With Prime Minister Mark Carney’s surprise recognition of a Palestinian state still reverberating in Washington, U.S. Secretary of State Marco Rubio’s pledge this week of ongoing legal work to designate the Muslim Brotherhood as a foreign terrorist organization sets up a direct test of whether Ottawa will align with its closest ally on a transnational movement long tied by American lawmakers to Hamas financing, radicalization, and political subversion — or risk deepening a posture critics say panders to an influential Islamist diaspora base in Canada’s largest cities.
“All of that is in the works,” Rubio told a reporter, referencing legislation on terror designations for the Muslim Brotherhood advanced to the House Judiciary Committee in June. The push follows a 2018 congressional hearing in which senior lawmakers and expert witnesses drew direct lines between Hamas, the Palestinian cause, and the Brotherhood.
At that hearing, Subcommittee Chairman Ron DeSantis described Hamas as “the Muslim Brotherhood’s Palestinian branch,” noting its 1997 U.S. terror designation and a record of “thousands of rockets against Israeli civilians” and suicide bombings killing both Israelis and Americans.
“The Muslim Brotherhood is a militant Islamist organization with affiliates in over 70 countries, including groups designated as terrorist organizations by the U.S.,” DeSantis said, adding, “whether the Muslim Brotherhood writ large should be designated as a foreign terrorist organization has been the topic of debate here in Congress in recent years.”
He outlined Justice Department evidence that, in the early 1990s, the Brotherhood sought to build U.S.-based organizations to spread militant Islamist ideology and raise funds for Hamas, culminating in the Texas-based Holy Land Foundation’s 2008 conviction for providing material support.

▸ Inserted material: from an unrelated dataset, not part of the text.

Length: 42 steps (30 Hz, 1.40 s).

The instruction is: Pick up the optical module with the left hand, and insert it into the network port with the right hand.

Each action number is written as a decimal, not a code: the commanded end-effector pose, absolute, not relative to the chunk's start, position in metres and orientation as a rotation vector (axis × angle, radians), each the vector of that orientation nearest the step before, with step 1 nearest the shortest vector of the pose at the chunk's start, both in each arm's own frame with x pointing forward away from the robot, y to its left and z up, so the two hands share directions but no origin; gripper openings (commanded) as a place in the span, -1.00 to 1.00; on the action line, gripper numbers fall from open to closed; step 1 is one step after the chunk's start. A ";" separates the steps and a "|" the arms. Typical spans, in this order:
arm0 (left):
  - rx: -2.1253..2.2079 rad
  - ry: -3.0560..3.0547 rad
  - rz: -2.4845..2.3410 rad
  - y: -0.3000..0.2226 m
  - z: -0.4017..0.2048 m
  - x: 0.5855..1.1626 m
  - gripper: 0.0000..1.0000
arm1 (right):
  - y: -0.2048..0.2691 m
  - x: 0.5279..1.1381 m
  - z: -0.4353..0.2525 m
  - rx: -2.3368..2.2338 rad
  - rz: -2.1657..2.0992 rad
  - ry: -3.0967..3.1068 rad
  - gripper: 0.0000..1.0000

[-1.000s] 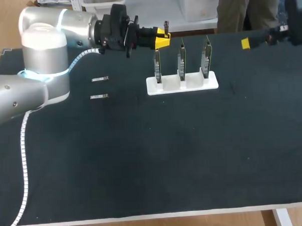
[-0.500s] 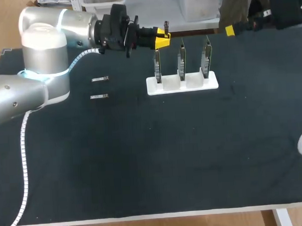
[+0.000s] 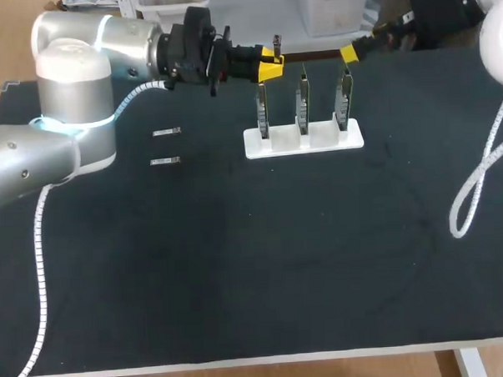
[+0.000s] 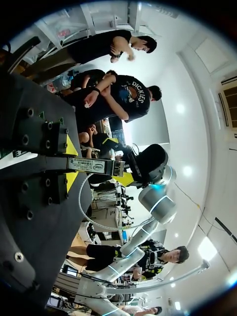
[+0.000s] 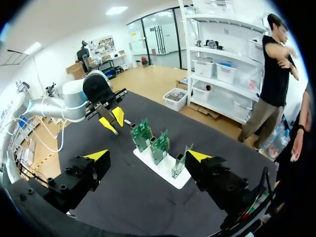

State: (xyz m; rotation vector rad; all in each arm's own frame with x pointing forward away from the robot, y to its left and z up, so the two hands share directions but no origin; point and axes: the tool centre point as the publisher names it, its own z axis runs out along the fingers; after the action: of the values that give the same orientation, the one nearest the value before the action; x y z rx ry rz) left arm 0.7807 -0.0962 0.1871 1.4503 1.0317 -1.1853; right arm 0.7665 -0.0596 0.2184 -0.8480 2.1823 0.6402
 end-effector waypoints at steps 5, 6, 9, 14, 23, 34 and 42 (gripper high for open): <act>1.456 1.030 -1.189 -0.097 0.187 0.783 -1.00 | -0.061 0.770 0.218 -0.914 0.784 2.158 1.00; 1.456 1.030 -1.189 -0.097 0.187 0.783 -1.00 | -0.061 0.770 0.218 -0.914 0.784 2.158 1.00; 1.456 1.030 -1.189 -0.097 0.187 0.783 -1.00 | -0.061 0.770 0.218 -0.914 0.784 2.158 1.00; 1.456 1.030 -1.189 -0.097 0.187 0.783 -1.00 | -0.056 0.772 0.223 -0.942 0.774 2.141 1.00; 1.456 1.030 -1.189 -0.097 0.187 0.783 -1.00 | 0.001 0.777 0.244 -1.181 0.845 1.998 1.00; 1.456 1.030 -1.189 -0.097 0.187 0.783 -1.00 | 0.005 0.771 0.258 -1.316 0.796 1.921 1.00; 1.456 1.030 -1.189 -0.097 0.187 0.783 -1.00 | 0.003 0.769 0.265 -1.323 0.807 1.920 1.00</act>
State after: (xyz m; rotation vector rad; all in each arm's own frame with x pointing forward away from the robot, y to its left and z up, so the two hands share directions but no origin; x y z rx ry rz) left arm 0.7807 -0.0962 0.1871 1.4503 1.0318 -1.1853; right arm 0.7686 0.0029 0.2647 -1.3224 1.9223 0.8039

Dr. Zuhdi Jasser, president of the American Islamic Forum for Democracy, testified to a “revolving door” between Brotherhood leaders and designated terror groups, including Hamas, and argued that U.S.-based “legacy groups” function as political cover for violent affiliates.
During questioning, Rep. Paul Gosar pressed Jasser on the Holy Land Foundation’s role as part of the Brotherhood-created “Palestine Committee” to aid Hamas through charitable fronts operating in North America.
Many of these same charitable and political fronts, critics say, are expanding north of the border in Ontario and elsewhere — networks that Canadian leaders, including Carney, his predecessor Justin Trudeau, and Ontario Premier Doug Ford, have engaged with politically. Carney’s formal recognition of Palestinian statehood is likely to be seen in Washington through the prism of Hamas’s identity as the Brotherhood’s Palestinian arm.
National security experts such as Casey Babb of the Macdonald-Laurier Institute warn that the Brotherhood’s self-described “civilization-jihadist process” — outlined in a 1991 strategy memorandum entered as evidence in the Holy Land Foundation terror-financing case — aims to “eliminate and destroy Western civilization from within” and is now rapidly gaining strength, “materializing just north of the U.S. border.” Babb cites Canada’s “shockingly permissive immigration policies, multiculturalist ethos, and general complacency toward national security threats” as fertile ground for the Brotherhood’s ambitions.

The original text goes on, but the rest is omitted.